The answer must be a single number: how many lines in the records below contain the word "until".

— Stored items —
--*--
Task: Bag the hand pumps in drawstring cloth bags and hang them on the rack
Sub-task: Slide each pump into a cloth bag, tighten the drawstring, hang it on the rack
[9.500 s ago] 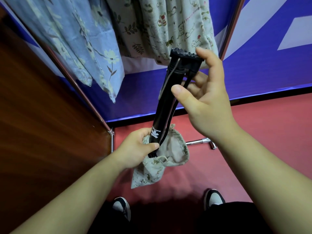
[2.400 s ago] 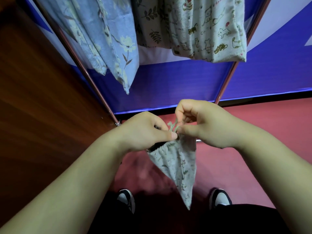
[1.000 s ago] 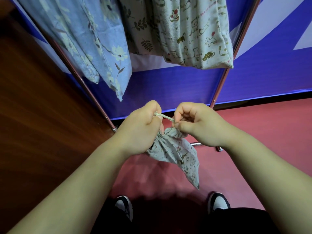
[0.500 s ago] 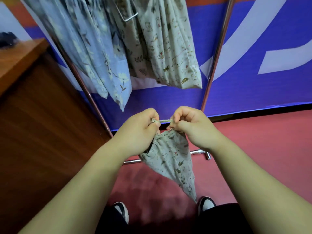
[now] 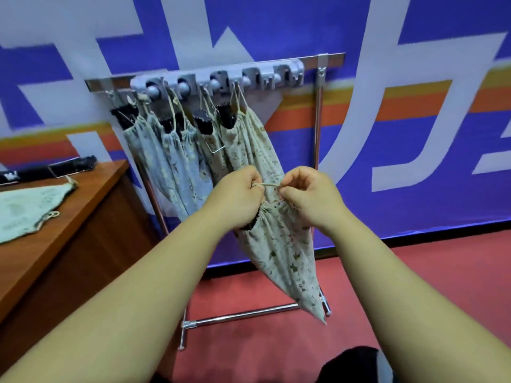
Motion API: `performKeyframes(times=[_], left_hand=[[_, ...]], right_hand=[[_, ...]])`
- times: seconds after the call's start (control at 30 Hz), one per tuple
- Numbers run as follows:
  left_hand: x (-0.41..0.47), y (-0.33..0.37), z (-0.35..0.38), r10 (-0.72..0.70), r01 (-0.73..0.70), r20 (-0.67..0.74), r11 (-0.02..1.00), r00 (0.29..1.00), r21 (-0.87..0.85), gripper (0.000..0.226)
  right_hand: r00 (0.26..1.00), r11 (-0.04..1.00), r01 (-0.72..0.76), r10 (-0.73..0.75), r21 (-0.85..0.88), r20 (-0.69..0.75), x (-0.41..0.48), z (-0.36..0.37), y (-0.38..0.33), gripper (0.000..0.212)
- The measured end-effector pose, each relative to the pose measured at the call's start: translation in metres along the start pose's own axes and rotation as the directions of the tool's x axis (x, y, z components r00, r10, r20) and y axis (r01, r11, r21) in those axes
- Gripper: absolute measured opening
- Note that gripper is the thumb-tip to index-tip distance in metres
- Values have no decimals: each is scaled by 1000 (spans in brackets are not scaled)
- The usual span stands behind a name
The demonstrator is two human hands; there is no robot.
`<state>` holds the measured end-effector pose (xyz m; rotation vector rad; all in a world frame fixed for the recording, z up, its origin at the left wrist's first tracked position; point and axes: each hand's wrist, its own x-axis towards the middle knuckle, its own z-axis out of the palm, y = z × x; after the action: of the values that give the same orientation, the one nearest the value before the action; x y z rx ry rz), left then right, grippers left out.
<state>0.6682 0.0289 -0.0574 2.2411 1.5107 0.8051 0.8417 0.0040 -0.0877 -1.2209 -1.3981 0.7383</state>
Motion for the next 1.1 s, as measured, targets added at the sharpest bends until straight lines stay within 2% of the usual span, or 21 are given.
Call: performKeyframes(times=[0.17,0.3,0.57,0.8,0.9,1.1], left_hand=[[19,30,-14,58,-56,-99,998,993,17,13],[46,46,-19,109,-108,-139,994,984,17,11],[115,66,-20,149,-154,-213,988,966,-9,13],[192,69,-43,149,-150,-270,989,951,17,13],[219,64,-59,131,-116,-303,991,944,67,11],[257,45,-79,150,-67,-297,960,943,271,13]], right_hand=[[988,976,91,-113,-200,-101,22,-19,-33,20],[973,951,122,-170,-285,-153,46,-35,-47,16],[939,911,163,-261,-378,-224,111,-61,-56,18],[888,898,221,-347,-381,-303,187,-54,-63,13],[871,886,243,-379,-395,-312,217,-42,-66,11],[862,851,231,-404,-472,-307,255,-15,-55,14]])
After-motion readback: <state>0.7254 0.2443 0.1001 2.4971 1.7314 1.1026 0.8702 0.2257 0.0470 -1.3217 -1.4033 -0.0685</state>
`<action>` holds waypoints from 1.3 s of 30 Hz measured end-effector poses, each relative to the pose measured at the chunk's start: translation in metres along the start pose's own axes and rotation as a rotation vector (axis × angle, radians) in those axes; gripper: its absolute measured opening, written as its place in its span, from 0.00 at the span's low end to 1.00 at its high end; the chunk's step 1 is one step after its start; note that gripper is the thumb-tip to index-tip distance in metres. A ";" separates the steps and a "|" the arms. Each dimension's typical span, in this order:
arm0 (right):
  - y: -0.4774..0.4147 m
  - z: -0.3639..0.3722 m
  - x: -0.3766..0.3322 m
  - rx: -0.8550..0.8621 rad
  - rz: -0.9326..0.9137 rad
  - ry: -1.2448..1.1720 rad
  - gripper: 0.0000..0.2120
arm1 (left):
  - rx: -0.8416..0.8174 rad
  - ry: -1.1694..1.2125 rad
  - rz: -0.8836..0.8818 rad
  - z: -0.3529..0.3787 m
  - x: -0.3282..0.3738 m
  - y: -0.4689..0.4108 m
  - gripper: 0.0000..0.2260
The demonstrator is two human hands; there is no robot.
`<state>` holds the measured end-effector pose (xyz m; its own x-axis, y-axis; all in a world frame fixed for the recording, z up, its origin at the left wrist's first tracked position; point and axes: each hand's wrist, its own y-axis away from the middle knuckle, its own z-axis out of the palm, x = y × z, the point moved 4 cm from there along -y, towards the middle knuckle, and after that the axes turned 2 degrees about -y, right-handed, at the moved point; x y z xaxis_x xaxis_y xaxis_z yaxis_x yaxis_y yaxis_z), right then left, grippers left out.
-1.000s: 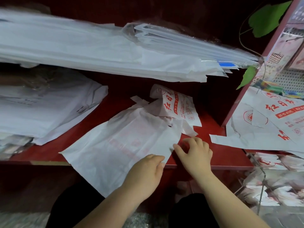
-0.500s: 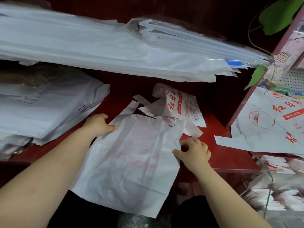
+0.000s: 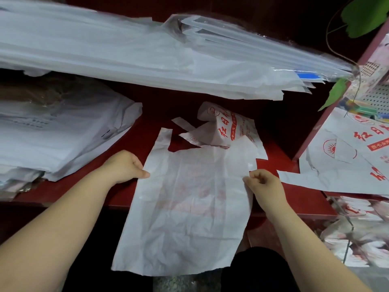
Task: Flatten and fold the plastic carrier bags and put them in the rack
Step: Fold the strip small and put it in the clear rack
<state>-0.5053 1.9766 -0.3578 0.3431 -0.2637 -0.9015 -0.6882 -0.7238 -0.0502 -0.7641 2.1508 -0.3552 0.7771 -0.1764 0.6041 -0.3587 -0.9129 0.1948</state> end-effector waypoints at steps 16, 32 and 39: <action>0.015 -0.035 -0.028 -0.263 0.079 -0.544 0.11 | -0.169 0.820 0.173 -0.010 0.024 0.031 0.10; 0.036 -0.098 -0.070 -0.296 -0.137 -0.377 0.30 | -0.120 0.920 0.282 -0.045 0.071 0.069 0.25; 0.041 -0.101 -0.074 -0.121 -0.261 -0.293 0.08 | 0.144 0.815 0.365 -0.043 0.078 0.074 0.07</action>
<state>-0.4943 1.9021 -0.2496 0.2877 0.1190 -0.9503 -0.5156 -0.8169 -0.2584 -0.7522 2.0857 -0.2610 0.0010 -0.1984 0.9801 -0.4006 -0.8981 -0.1814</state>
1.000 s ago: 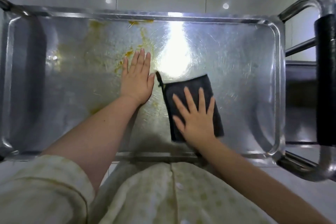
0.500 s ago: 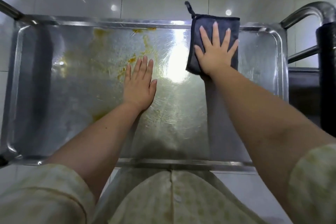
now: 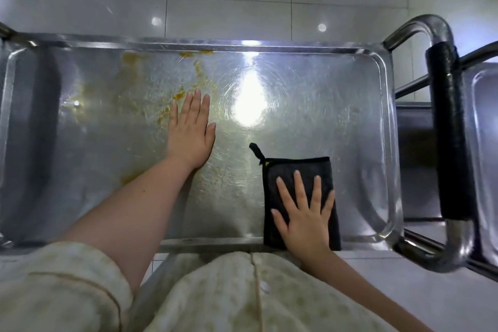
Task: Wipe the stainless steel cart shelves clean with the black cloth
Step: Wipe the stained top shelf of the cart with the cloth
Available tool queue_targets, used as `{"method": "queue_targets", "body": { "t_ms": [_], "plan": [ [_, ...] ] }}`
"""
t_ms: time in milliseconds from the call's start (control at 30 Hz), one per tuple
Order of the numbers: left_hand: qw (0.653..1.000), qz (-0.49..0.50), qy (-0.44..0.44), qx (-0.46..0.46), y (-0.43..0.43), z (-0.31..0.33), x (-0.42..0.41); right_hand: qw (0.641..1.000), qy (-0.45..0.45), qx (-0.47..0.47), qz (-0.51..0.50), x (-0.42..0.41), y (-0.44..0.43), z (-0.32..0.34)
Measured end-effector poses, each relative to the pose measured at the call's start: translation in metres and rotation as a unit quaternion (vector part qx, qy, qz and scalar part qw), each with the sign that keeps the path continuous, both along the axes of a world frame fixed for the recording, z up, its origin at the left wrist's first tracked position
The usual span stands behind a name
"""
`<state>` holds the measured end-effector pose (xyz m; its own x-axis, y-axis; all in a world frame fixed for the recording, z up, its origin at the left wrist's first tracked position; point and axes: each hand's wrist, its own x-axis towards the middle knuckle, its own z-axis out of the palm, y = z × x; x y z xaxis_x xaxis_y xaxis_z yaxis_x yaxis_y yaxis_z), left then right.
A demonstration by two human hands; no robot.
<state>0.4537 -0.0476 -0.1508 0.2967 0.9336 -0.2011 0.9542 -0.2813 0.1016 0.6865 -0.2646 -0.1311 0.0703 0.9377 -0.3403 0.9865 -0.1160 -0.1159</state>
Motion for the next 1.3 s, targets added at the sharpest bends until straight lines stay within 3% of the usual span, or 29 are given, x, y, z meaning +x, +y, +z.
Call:
{"method": "queue_targets", "body": {
  "t_ms": [100,333,467,600,867,967,1067,1167,1300],
  "plan": [
    [1.000,0.004,-0.004,-0.002,0.001,0.000,0.001,1.000,0.006,-0.007,0.003,0.005,0.019,0.002],
    [1.000,0.001,-0.005,0.002,0.001,-0.002,0.000,0.993,-0.011,0.006,-0.121,0.075,0.222,-0.008],
    [1.000,0.011,-0.015,0.001,0.001,0.002,0.002,0.988,-0.018,-0.005,-0.154,0.089,0.268,-0.008],
    [0.998,-0.015,-0.054,-0.008,-0.002,0.012,0.027,0.992,-0.018,-0.003,-0.128,0.078,0.231,-0.005],
    [0.999,-0.005,-0.032,-0.006,-0.005,0.001,0.059,0.998,0.014,-0.034,-0.046,0.058,0.008,0.010],
    [0.999,-0.005,-0.033,0.000,-0.005,0.001,0.061,0.997,0.015,-0.069,-0.036,0.062,-0.021,0.017],
    [1.000,-0.005,-0.026,0.000,-0.003,0.000,0.062,0.998,0.001,-0.036,-0.046,0.083,0.035,0.013],
    [1.000,-0.002,-0.026,0.001,-0.003,-0.002,0.061,0.994,-0.014,-0.008,-0.110,0.120,0.146,0.002],
    [1.000,-0.003,-0.028,0.000,-0.005,-0.002,0.061,0.989,-0.017,-0.034,-0.142,0.158,0.242,0.000]
  ]
}}
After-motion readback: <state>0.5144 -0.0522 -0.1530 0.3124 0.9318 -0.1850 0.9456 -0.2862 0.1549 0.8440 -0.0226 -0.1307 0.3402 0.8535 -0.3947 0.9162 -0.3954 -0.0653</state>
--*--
— FINISHED TASK —
2